(Recorded data)
>>

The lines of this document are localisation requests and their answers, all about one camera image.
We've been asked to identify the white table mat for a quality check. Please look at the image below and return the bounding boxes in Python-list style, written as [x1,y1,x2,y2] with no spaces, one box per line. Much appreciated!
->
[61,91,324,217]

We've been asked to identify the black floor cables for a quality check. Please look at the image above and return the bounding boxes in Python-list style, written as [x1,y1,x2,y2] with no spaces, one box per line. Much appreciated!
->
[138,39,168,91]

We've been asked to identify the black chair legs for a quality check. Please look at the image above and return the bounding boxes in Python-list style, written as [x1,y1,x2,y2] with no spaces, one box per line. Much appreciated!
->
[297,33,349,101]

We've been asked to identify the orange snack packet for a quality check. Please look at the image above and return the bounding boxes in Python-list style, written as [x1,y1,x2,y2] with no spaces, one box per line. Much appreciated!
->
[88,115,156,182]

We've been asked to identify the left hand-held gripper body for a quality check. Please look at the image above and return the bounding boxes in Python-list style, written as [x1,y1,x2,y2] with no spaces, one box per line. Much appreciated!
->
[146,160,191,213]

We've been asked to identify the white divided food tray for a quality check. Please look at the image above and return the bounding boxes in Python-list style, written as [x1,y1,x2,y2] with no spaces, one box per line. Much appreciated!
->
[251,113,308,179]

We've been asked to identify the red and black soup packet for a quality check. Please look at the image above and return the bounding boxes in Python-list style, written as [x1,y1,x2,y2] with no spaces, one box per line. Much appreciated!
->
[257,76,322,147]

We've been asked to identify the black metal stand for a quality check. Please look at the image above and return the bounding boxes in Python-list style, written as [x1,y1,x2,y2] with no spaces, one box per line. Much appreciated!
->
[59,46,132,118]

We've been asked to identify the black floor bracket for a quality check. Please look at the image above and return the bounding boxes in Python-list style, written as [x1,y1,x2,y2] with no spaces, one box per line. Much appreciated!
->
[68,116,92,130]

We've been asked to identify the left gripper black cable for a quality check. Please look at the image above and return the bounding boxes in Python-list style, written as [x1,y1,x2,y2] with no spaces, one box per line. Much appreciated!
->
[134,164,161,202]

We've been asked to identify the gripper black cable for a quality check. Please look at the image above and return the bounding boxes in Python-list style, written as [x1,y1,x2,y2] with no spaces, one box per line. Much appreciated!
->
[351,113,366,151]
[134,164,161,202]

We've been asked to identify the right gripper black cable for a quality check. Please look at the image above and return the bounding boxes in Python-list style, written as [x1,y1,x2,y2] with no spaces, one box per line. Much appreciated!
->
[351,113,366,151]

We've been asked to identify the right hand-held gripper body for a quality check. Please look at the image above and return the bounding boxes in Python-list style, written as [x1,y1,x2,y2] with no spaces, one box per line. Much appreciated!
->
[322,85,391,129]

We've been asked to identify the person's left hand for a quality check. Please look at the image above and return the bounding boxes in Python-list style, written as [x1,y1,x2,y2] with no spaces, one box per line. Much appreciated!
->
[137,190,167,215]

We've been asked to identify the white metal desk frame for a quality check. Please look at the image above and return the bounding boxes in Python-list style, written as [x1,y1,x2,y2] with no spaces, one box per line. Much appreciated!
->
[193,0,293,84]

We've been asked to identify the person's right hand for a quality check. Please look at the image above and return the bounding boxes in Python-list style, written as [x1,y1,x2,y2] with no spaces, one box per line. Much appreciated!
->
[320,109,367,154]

<<

# Required work:
Your answer should hold the line with "We've been asked to identify the person's right" and each line after it to the end of the data, retyped exactly. Include no other lines.

# Response area:
We've been asked to identify the person's right hand for a quality check. Please look at the image above and return the bounding boxes in Python-list style, written as [x1,y1,x2,y2] with no spaces, one box per line. Much appreciated!
->
[320,109,367,154]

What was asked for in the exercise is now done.